**What is expected:**
Wherever a line in the material contains the word "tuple", copy that line.

•••

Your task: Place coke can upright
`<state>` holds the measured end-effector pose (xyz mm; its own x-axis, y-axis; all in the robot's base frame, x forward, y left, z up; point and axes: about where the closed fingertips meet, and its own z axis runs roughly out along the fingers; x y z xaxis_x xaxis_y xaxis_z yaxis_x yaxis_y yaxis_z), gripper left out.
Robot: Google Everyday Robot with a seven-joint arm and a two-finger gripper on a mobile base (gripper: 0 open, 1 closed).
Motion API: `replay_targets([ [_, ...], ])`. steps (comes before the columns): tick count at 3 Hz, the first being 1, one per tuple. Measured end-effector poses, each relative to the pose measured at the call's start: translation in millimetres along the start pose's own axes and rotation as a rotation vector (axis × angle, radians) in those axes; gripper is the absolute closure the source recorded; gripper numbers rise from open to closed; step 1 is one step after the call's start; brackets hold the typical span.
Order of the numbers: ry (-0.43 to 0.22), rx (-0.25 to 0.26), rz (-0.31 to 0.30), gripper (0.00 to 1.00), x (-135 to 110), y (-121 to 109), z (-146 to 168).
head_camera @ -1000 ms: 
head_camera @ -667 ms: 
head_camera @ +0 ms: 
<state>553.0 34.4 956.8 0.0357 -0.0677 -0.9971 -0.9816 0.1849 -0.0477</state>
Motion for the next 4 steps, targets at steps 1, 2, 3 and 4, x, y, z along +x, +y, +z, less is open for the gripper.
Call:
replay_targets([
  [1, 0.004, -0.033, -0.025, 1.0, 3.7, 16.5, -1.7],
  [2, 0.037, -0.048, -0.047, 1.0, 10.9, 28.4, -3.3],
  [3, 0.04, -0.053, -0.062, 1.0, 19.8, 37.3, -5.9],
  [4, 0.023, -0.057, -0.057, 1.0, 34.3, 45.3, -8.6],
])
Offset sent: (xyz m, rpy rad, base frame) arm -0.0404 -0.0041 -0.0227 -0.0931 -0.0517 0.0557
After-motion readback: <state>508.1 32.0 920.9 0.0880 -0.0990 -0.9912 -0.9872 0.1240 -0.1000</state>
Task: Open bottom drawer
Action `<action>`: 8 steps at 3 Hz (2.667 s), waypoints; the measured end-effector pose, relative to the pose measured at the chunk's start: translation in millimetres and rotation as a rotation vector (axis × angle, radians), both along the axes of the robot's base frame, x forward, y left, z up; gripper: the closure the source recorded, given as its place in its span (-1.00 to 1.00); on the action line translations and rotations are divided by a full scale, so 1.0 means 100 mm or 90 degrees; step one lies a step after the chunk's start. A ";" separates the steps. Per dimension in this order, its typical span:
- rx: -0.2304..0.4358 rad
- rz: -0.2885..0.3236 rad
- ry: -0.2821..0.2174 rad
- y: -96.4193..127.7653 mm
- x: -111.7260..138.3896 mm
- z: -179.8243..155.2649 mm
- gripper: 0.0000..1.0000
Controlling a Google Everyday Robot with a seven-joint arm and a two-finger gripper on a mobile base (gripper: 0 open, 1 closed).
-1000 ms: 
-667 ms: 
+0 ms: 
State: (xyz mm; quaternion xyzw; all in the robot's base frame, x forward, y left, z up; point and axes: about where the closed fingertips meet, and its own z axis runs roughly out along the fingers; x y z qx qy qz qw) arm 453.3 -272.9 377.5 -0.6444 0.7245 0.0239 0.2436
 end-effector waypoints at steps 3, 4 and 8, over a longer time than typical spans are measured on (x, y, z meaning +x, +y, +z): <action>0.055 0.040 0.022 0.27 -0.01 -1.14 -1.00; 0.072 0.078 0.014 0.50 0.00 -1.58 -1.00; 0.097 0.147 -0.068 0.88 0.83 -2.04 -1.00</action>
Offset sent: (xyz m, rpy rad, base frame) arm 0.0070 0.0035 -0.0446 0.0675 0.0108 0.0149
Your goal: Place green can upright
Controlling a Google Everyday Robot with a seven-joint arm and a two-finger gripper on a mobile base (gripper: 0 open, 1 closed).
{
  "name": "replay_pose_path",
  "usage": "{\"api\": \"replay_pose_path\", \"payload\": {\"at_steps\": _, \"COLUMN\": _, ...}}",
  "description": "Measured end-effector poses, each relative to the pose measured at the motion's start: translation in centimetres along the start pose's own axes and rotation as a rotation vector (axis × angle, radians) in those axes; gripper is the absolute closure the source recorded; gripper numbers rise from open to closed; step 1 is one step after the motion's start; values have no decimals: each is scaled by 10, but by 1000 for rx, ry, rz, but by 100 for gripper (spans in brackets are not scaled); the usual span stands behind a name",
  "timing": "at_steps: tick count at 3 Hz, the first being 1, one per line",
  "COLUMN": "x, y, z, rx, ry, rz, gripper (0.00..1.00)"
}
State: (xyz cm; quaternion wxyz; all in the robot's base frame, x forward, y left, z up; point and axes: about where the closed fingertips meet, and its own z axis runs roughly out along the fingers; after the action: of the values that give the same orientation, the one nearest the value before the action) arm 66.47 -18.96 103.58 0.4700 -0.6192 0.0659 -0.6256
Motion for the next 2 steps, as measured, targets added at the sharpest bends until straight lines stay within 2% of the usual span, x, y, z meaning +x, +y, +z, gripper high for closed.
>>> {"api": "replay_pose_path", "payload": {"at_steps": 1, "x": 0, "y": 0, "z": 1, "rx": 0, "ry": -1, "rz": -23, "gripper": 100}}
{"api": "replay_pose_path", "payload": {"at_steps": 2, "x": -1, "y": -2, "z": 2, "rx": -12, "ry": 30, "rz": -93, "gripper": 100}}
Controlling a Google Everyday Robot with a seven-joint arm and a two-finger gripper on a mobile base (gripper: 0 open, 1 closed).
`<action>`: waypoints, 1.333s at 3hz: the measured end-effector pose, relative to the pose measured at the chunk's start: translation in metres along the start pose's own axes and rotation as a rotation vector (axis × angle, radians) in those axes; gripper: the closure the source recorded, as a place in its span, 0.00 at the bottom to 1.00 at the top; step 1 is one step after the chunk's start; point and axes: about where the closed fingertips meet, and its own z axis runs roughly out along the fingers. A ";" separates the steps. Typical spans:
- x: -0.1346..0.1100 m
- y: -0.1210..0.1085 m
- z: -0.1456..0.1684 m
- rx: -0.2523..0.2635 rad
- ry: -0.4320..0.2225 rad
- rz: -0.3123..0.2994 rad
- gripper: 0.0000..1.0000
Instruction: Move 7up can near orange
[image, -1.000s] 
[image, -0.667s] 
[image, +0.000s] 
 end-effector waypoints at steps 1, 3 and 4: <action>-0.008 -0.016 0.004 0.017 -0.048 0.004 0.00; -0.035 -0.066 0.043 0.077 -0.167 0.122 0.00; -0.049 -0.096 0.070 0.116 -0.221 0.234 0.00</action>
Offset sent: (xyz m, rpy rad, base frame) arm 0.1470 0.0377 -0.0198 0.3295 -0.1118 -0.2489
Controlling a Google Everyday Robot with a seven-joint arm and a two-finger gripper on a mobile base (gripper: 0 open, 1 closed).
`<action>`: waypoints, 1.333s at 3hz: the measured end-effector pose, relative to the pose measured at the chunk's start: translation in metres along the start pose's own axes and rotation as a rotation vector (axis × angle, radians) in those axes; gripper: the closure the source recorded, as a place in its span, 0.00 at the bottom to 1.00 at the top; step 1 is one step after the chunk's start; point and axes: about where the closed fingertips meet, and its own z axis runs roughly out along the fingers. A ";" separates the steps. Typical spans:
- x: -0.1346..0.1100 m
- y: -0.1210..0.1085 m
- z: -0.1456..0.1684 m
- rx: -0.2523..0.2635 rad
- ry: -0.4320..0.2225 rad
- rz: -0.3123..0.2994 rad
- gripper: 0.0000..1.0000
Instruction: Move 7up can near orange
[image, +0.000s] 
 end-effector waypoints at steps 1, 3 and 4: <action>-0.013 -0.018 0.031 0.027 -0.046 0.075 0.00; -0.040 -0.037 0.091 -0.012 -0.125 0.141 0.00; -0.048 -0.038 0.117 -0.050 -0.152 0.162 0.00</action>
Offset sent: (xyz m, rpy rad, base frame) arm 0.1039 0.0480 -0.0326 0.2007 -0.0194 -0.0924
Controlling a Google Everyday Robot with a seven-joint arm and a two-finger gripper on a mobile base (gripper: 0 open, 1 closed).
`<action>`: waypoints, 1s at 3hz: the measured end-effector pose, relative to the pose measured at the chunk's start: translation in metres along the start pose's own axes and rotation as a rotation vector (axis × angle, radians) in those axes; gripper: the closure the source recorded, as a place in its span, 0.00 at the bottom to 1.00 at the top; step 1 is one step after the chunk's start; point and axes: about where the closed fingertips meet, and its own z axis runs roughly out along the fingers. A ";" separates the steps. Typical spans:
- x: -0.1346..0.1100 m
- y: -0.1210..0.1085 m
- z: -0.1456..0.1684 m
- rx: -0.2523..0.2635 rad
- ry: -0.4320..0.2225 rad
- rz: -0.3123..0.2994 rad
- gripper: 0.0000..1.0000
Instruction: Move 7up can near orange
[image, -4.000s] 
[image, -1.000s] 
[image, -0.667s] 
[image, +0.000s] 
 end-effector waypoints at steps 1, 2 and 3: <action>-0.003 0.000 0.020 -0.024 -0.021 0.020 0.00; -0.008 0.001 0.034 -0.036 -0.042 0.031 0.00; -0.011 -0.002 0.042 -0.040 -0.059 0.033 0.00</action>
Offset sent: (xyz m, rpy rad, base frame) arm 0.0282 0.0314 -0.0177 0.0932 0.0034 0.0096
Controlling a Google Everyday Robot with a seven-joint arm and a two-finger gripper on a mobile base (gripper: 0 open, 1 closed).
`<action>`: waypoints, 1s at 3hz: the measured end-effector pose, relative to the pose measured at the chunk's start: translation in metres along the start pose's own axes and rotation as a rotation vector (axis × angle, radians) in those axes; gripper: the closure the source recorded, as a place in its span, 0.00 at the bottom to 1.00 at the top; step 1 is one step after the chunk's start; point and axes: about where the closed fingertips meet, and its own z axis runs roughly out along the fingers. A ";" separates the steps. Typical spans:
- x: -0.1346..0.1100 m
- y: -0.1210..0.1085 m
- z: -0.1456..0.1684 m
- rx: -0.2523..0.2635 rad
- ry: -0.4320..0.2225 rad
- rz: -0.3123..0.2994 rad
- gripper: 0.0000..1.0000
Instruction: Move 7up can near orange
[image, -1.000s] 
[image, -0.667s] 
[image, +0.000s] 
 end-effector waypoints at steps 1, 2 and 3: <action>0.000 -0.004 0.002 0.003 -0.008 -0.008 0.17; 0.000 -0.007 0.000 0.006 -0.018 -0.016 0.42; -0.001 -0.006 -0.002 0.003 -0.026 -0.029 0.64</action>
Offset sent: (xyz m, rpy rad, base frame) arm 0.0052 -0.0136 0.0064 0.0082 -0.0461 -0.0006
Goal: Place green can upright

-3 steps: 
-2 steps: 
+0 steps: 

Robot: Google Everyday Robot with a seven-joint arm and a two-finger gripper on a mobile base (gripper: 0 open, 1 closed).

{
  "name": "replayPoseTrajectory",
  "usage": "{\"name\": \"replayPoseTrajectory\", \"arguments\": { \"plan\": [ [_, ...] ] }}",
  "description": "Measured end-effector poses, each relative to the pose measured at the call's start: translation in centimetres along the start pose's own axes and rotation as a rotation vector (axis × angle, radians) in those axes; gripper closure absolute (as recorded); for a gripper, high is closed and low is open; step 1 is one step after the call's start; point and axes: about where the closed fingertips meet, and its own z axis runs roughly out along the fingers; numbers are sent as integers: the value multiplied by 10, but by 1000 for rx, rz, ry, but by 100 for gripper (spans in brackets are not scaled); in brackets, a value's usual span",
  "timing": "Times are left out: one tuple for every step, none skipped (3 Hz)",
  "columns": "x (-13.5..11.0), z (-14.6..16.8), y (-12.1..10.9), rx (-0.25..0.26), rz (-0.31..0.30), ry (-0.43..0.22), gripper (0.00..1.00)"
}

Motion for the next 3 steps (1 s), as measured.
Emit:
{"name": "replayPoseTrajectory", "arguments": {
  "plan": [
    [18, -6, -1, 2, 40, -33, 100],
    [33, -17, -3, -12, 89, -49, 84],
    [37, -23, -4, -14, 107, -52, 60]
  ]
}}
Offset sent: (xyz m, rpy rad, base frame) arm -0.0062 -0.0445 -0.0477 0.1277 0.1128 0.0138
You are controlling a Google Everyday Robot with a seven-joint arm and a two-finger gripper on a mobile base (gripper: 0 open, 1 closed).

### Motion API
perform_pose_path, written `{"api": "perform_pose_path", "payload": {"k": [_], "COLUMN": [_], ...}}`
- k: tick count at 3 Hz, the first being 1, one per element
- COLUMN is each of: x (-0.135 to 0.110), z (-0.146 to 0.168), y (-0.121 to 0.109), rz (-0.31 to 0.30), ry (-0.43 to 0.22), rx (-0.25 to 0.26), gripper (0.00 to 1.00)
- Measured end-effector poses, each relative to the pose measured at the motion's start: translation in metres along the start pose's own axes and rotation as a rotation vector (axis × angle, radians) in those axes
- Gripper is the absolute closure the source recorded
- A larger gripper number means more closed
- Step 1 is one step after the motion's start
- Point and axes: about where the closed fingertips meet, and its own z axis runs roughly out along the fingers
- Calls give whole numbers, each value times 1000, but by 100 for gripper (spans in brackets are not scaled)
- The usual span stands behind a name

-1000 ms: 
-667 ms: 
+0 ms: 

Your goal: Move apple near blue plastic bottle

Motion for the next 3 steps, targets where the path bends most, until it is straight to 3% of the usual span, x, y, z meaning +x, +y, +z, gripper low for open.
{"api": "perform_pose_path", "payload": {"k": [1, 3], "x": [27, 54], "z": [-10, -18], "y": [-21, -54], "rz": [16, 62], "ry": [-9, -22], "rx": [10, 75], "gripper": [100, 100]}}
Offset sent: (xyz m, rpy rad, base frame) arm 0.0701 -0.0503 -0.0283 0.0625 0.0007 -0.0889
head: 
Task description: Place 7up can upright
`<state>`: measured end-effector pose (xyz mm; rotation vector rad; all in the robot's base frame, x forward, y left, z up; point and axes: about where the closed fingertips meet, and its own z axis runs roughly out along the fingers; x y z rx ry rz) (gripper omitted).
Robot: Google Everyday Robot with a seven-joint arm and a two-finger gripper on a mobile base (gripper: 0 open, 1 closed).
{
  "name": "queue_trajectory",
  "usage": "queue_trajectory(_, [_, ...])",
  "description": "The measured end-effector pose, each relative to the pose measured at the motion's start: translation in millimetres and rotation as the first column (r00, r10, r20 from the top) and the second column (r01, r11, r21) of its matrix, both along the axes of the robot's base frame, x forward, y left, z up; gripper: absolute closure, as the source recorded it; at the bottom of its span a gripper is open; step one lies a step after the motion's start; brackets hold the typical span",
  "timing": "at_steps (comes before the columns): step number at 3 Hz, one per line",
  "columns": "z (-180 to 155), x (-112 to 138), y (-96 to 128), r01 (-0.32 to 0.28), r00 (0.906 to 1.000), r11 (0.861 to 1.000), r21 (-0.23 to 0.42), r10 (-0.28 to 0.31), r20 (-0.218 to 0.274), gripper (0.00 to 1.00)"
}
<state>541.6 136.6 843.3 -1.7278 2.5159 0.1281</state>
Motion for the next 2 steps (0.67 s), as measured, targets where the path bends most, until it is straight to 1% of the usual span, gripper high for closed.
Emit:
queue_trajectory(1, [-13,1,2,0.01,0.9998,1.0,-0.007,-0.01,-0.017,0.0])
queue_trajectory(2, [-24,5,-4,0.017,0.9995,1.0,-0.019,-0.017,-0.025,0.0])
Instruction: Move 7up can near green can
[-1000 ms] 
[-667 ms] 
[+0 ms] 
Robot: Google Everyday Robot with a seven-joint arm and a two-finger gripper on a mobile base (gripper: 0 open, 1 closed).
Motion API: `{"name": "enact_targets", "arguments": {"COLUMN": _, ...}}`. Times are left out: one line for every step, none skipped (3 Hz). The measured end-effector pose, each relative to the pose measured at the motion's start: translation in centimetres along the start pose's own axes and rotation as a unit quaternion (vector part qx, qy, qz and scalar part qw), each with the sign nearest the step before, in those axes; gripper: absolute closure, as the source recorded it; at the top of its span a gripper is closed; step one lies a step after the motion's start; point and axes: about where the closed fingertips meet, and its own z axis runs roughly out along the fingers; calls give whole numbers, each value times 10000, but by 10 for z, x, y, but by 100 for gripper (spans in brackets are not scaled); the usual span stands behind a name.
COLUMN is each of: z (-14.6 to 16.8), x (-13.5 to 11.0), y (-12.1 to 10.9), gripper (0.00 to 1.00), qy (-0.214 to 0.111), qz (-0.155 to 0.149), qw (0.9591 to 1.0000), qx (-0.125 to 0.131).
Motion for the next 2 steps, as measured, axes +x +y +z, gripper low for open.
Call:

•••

**Task solution:**
Motion API: `replay_targets([ [_, ...], ])`. steps (comes before the columns): tick count at 3 Hz, the first being 1, one per tuple. Measured end-effector poses, each relative to the pose measured at the call's start: translation in millimetres along the start pose's own axes and rotation as a rotation vector (axis × angle, radians) in those axes; gripper is the absolute closure the source recorded; gripper numbers rise from open to closed; step 1 is one step after the call's start; brackets hold the typical span.
  "timing": "Times are left out: one tuple for every step, none skipped (3 Hz)",

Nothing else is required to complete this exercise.